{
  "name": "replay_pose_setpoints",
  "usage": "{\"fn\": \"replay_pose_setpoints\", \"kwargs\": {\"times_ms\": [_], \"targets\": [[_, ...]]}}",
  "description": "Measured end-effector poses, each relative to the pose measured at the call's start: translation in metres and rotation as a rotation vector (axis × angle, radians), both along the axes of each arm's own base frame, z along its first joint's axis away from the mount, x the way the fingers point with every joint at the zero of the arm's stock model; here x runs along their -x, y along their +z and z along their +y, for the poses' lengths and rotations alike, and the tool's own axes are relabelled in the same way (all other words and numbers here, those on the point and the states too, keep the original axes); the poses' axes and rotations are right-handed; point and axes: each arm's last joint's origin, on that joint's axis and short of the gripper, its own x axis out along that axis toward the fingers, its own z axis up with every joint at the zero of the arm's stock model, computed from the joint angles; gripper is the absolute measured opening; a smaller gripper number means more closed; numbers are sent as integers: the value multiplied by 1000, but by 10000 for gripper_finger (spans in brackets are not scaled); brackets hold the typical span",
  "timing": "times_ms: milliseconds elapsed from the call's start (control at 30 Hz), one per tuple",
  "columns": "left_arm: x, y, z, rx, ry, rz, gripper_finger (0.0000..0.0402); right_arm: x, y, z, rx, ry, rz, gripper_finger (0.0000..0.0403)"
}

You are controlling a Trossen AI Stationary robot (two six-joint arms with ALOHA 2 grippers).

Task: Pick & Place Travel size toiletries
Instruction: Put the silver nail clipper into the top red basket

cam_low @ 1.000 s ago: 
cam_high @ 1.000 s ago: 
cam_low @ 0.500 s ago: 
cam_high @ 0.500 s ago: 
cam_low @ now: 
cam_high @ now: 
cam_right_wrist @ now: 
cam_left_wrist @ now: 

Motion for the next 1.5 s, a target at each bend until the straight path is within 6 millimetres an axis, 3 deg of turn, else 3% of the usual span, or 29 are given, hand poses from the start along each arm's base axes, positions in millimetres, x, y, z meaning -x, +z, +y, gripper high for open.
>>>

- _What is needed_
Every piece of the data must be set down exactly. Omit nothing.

- _Final answer_
{
  "name": "replay_pose_setpoints",
  "usage": "{\"fn\": \"replay_pose_setpoints\", \"kwargs\": {\"times_ms\": [_], \"targets\": [[_, ...]]}}",
  "description": "Measured end-effector poses, each relative to the pose measured at the call's start: translation in metres and rotation as a rotation vector (axis × angle, radians), both along the axes of each arm's own base frame, z along its first joint's axis away from the mount, x the way the fingers point with every joint at the zero of the arm's stock model; here x runs along their -x, y along their +z and z along their +y, for the poses' lengths and rotations alike, and the tool's own axes are relabelled in the same way (all other words and numbers here, those on the point and the states too, keep the original axes); the poses' axes and rotations are right-handed; point and axes: each arm's last joint's origin, on that joint's axis and short of the gripper, its own x axis out along that axis toward the fingers, its own z axis up with every joint at the zero of the arm's stock model, computed from the joint angles; gripper is the absolute measured opening; a smaller gripper number means more closed; numbers are sent as integers: the value multiplied by 1000, but by 10000 for gripper_finger (spans in brackets are not scaled); brackets hold the typical span",
  "timing": "times_ms: milliseconds elapsed from the call's start (control at 30 Hz), one per tuple",
  "columns": "left_arm: x, y, z, rx, ry, rz, gripper_finger (0.0000..0.0402); right_arm: x, y, z, rx, ry, rz, gripper_finger (0.0000..0.0403)"
}

You are controlling a Trossen AI Stationary robot (two six-joint arms with ALOHA 2 grippers).

Task: Pick & Place Travel size toiletries
Instruction: Put the silver nail clipper into the top red basket

cam_low @ 1.000 s ago: 
cam_high @ 1.000 s ago: 
cam_low @ 0.500 s ago: 
cam_high @ 0.500 s ago: 
cam_low @ now: 
cam_high @ now: 
cam_right_wrist @ now: 
cam_left_wrist @ now: 

Motion for the next 1.5 s, a target at each bend until the straight path is within 6 millimetres an axis, 3 deg of turn, else 3% of the usual span, or 29 are given, hand poses from the start along each arm's base axes, positions in millimetres, x, y, z meaning -x, +z, +y, gripper high for open.
>>>

The exercise was worked through completely.